# Description of the task:
In the records below, begin at the line containing "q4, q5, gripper" and end at the line containing "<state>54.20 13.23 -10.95"; quote every line in that span exactly, including both boundary lines, and no others.

# The data:
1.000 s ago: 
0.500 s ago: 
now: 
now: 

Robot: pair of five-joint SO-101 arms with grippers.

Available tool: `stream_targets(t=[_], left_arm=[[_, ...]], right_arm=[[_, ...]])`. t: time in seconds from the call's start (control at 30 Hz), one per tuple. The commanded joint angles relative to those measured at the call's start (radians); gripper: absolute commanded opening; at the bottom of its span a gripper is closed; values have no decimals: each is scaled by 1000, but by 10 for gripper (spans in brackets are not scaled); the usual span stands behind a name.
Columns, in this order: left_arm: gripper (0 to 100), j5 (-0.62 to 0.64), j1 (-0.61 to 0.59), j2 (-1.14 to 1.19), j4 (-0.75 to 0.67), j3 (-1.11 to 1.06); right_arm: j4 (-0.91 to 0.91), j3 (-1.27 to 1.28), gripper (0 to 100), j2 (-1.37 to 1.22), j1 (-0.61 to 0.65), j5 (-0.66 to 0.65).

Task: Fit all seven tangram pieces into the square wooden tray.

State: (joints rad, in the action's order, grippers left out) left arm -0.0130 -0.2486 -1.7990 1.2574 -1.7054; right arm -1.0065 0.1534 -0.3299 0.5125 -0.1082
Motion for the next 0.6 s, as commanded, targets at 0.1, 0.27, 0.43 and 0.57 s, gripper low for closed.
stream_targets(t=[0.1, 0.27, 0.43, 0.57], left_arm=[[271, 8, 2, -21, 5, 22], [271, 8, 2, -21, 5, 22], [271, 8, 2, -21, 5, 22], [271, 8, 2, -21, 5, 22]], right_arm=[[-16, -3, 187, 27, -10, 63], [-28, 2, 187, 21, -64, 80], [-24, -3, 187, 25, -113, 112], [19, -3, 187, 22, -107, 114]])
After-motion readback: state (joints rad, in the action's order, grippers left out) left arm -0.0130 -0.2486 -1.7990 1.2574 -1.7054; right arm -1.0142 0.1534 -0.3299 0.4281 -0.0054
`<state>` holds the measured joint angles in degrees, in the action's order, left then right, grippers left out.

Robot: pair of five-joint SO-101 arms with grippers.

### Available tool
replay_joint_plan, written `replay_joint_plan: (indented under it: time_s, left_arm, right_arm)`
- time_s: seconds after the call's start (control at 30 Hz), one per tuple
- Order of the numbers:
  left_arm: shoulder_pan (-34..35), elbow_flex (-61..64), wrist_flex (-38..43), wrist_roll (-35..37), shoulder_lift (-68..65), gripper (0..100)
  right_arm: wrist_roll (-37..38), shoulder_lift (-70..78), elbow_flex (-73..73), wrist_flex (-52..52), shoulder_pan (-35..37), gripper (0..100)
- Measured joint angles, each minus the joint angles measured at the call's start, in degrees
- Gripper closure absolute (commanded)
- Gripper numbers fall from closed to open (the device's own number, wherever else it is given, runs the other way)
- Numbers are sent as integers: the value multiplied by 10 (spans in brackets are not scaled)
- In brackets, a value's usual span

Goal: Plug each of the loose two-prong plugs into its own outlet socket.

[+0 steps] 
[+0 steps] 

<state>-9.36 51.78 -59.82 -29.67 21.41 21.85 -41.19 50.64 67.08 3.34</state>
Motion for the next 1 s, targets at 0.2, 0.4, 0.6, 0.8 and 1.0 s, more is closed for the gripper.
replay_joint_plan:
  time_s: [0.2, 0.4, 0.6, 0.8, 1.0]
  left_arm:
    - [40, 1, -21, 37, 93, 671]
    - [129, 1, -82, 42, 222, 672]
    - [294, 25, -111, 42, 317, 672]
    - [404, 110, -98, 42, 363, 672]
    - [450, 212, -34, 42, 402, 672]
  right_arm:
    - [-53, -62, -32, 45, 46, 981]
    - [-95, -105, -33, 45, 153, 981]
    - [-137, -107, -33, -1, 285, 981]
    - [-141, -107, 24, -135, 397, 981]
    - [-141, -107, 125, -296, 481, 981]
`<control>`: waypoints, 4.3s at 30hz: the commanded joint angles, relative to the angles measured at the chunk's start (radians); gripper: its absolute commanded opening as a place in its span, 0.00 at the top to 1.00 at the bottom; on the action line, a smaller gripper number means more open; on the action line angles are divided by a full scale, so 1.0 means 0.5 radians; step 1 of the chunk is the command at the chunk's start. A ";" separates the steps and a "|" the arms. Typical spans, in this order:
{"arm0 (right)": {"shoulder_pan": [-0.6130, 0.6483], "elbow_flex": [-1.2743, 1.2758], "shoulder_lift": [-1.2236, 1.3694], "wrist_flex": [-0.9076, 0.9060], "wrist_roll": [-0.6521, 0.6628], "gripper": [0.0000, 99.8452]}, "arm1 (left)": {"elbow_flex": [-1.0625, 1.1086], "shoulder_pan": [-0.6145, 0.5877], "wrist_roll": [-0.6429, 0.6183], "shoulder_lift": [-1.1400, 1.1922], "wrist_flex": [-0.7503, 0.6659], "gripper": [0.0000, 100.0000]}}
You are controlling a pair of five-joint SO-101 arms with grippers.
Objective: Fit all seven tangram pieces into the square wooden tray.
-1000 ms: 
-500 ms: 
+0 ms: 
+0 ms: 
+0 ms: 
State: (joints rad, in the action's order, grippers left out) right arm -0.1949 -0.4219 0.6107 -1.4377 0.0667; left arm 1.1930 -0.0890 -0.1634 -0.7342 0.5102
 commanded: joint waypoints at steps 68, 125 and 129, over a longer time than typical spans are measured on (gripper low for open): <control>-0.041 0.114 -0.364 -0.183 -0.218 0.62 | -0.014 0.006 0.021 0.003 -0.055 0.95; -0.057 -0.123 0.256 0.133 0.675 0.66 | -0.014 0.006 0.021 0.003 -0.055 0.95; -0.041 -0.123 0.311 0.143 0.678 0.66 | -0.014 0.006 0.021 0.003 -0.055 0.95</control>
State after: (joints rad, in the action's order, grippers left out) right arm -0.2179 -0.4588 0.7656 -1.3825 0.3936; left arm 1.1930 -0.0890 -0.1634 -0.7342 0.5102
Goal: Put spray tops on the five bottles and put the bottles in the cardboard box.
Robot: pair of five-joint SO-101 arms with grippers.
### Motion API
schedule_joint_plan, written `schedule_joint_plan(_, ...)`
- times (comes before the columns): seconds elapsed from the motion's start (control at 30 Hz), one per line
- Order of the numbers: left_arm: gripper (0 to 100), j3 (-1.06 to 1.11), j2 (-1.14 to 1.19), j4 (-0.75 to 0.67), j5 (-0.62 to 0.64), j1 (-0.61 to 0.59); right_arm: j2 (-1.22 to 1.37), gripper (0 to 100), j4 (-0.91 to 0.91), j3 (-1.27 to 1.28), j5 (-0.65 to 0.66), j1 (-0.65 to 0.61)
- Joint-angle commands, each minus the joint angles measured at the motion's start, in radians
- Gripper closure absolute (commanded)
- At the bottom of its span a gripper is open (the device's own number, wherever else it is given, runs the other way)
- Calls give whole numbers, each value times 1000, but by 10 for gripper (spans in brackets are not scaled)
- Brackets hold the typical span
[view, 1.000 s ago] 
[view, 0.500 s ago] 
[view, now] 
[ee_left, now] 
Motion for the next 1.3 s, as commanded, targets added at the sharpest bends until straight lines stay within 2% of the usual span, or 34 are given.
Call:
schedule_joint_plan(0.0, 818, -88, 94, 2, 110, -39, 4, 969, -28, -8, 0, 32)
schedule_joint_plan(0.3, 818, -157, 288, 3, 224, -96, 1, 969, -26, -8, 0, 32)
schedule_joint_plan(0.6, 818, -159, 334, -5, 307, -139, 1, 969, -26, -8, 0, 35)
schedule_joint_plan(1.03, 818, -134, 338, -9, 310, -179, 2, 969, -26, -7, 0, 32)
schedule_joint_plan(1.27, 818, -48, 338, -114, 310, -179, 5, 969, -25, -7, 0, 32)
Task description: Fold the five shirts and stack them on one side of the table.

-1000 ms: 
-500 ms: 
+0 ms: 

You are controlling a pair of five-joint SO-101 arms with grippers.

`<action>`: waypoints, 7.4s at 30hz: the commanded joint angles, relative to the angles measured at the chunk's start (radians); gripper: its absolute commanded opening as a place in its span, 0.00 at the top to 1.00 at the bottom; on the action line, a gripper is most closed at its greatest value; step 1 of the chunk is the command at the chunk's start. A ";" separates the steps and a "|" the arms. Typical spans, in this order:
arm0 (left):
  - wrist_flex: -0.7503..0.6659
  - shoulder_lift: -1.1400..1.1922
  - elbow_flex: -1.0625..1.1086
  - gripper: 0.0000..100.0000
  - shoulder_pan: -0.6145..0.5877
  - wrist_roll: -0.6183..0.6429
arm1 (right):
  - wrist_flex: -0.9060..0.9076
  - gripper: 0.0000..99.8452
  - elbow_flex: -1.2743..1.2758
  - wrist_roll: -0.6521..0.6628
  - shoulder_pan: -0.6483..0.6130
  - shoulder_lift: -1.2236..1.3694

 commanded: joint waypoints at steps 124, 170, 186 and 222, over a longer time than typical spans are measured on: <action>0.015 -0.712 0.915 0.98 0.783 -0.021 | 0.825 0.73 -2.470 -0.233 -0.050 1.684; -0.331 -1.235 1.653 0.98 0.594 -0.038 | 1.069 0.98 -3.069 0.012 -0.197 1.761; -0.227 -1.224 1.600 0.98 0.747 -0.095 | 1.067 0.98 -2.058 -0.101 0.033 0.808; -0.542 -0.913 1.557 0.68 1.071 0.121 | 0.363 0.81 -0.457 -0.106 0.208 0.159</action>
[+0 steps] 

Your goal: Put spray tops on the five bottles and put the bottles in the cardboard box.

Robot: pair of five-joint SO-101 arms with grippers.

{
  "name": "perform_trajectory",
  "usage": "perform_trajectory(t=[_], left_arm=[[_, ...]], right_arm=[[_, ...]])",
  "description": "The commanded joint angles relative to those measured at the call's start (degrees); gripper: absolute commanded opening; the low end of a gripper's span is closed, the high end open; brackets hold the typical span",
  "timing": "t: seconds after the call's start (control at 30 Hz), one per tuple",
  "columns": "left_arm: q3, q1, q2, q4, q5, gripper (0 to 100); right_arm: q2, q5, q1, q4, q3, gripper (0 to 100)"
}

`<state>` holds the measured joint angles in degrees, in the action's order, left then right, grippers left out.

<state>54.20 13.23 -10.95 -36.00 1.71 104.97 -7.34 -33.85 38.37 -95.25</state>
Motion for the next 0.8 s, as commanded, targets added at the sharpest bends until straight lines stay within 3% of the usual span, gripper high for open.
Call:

# Solution to this problem:
  "columns": "left_arm: q3, q1, q2, q4, q5, gripper (0 to 100); right_arm: q2, q5, q1, q4, q3, gripper (0 to 100)"
}

`<state>` holds the measured joint angles in degrees, in the action's order, left then right, grippers left out.

<state>54.20 13.23 -10.95 -36.00 1.71 104.97 -7.34 -33.85 38.37 -95.25</state>

The answer contains nothing further.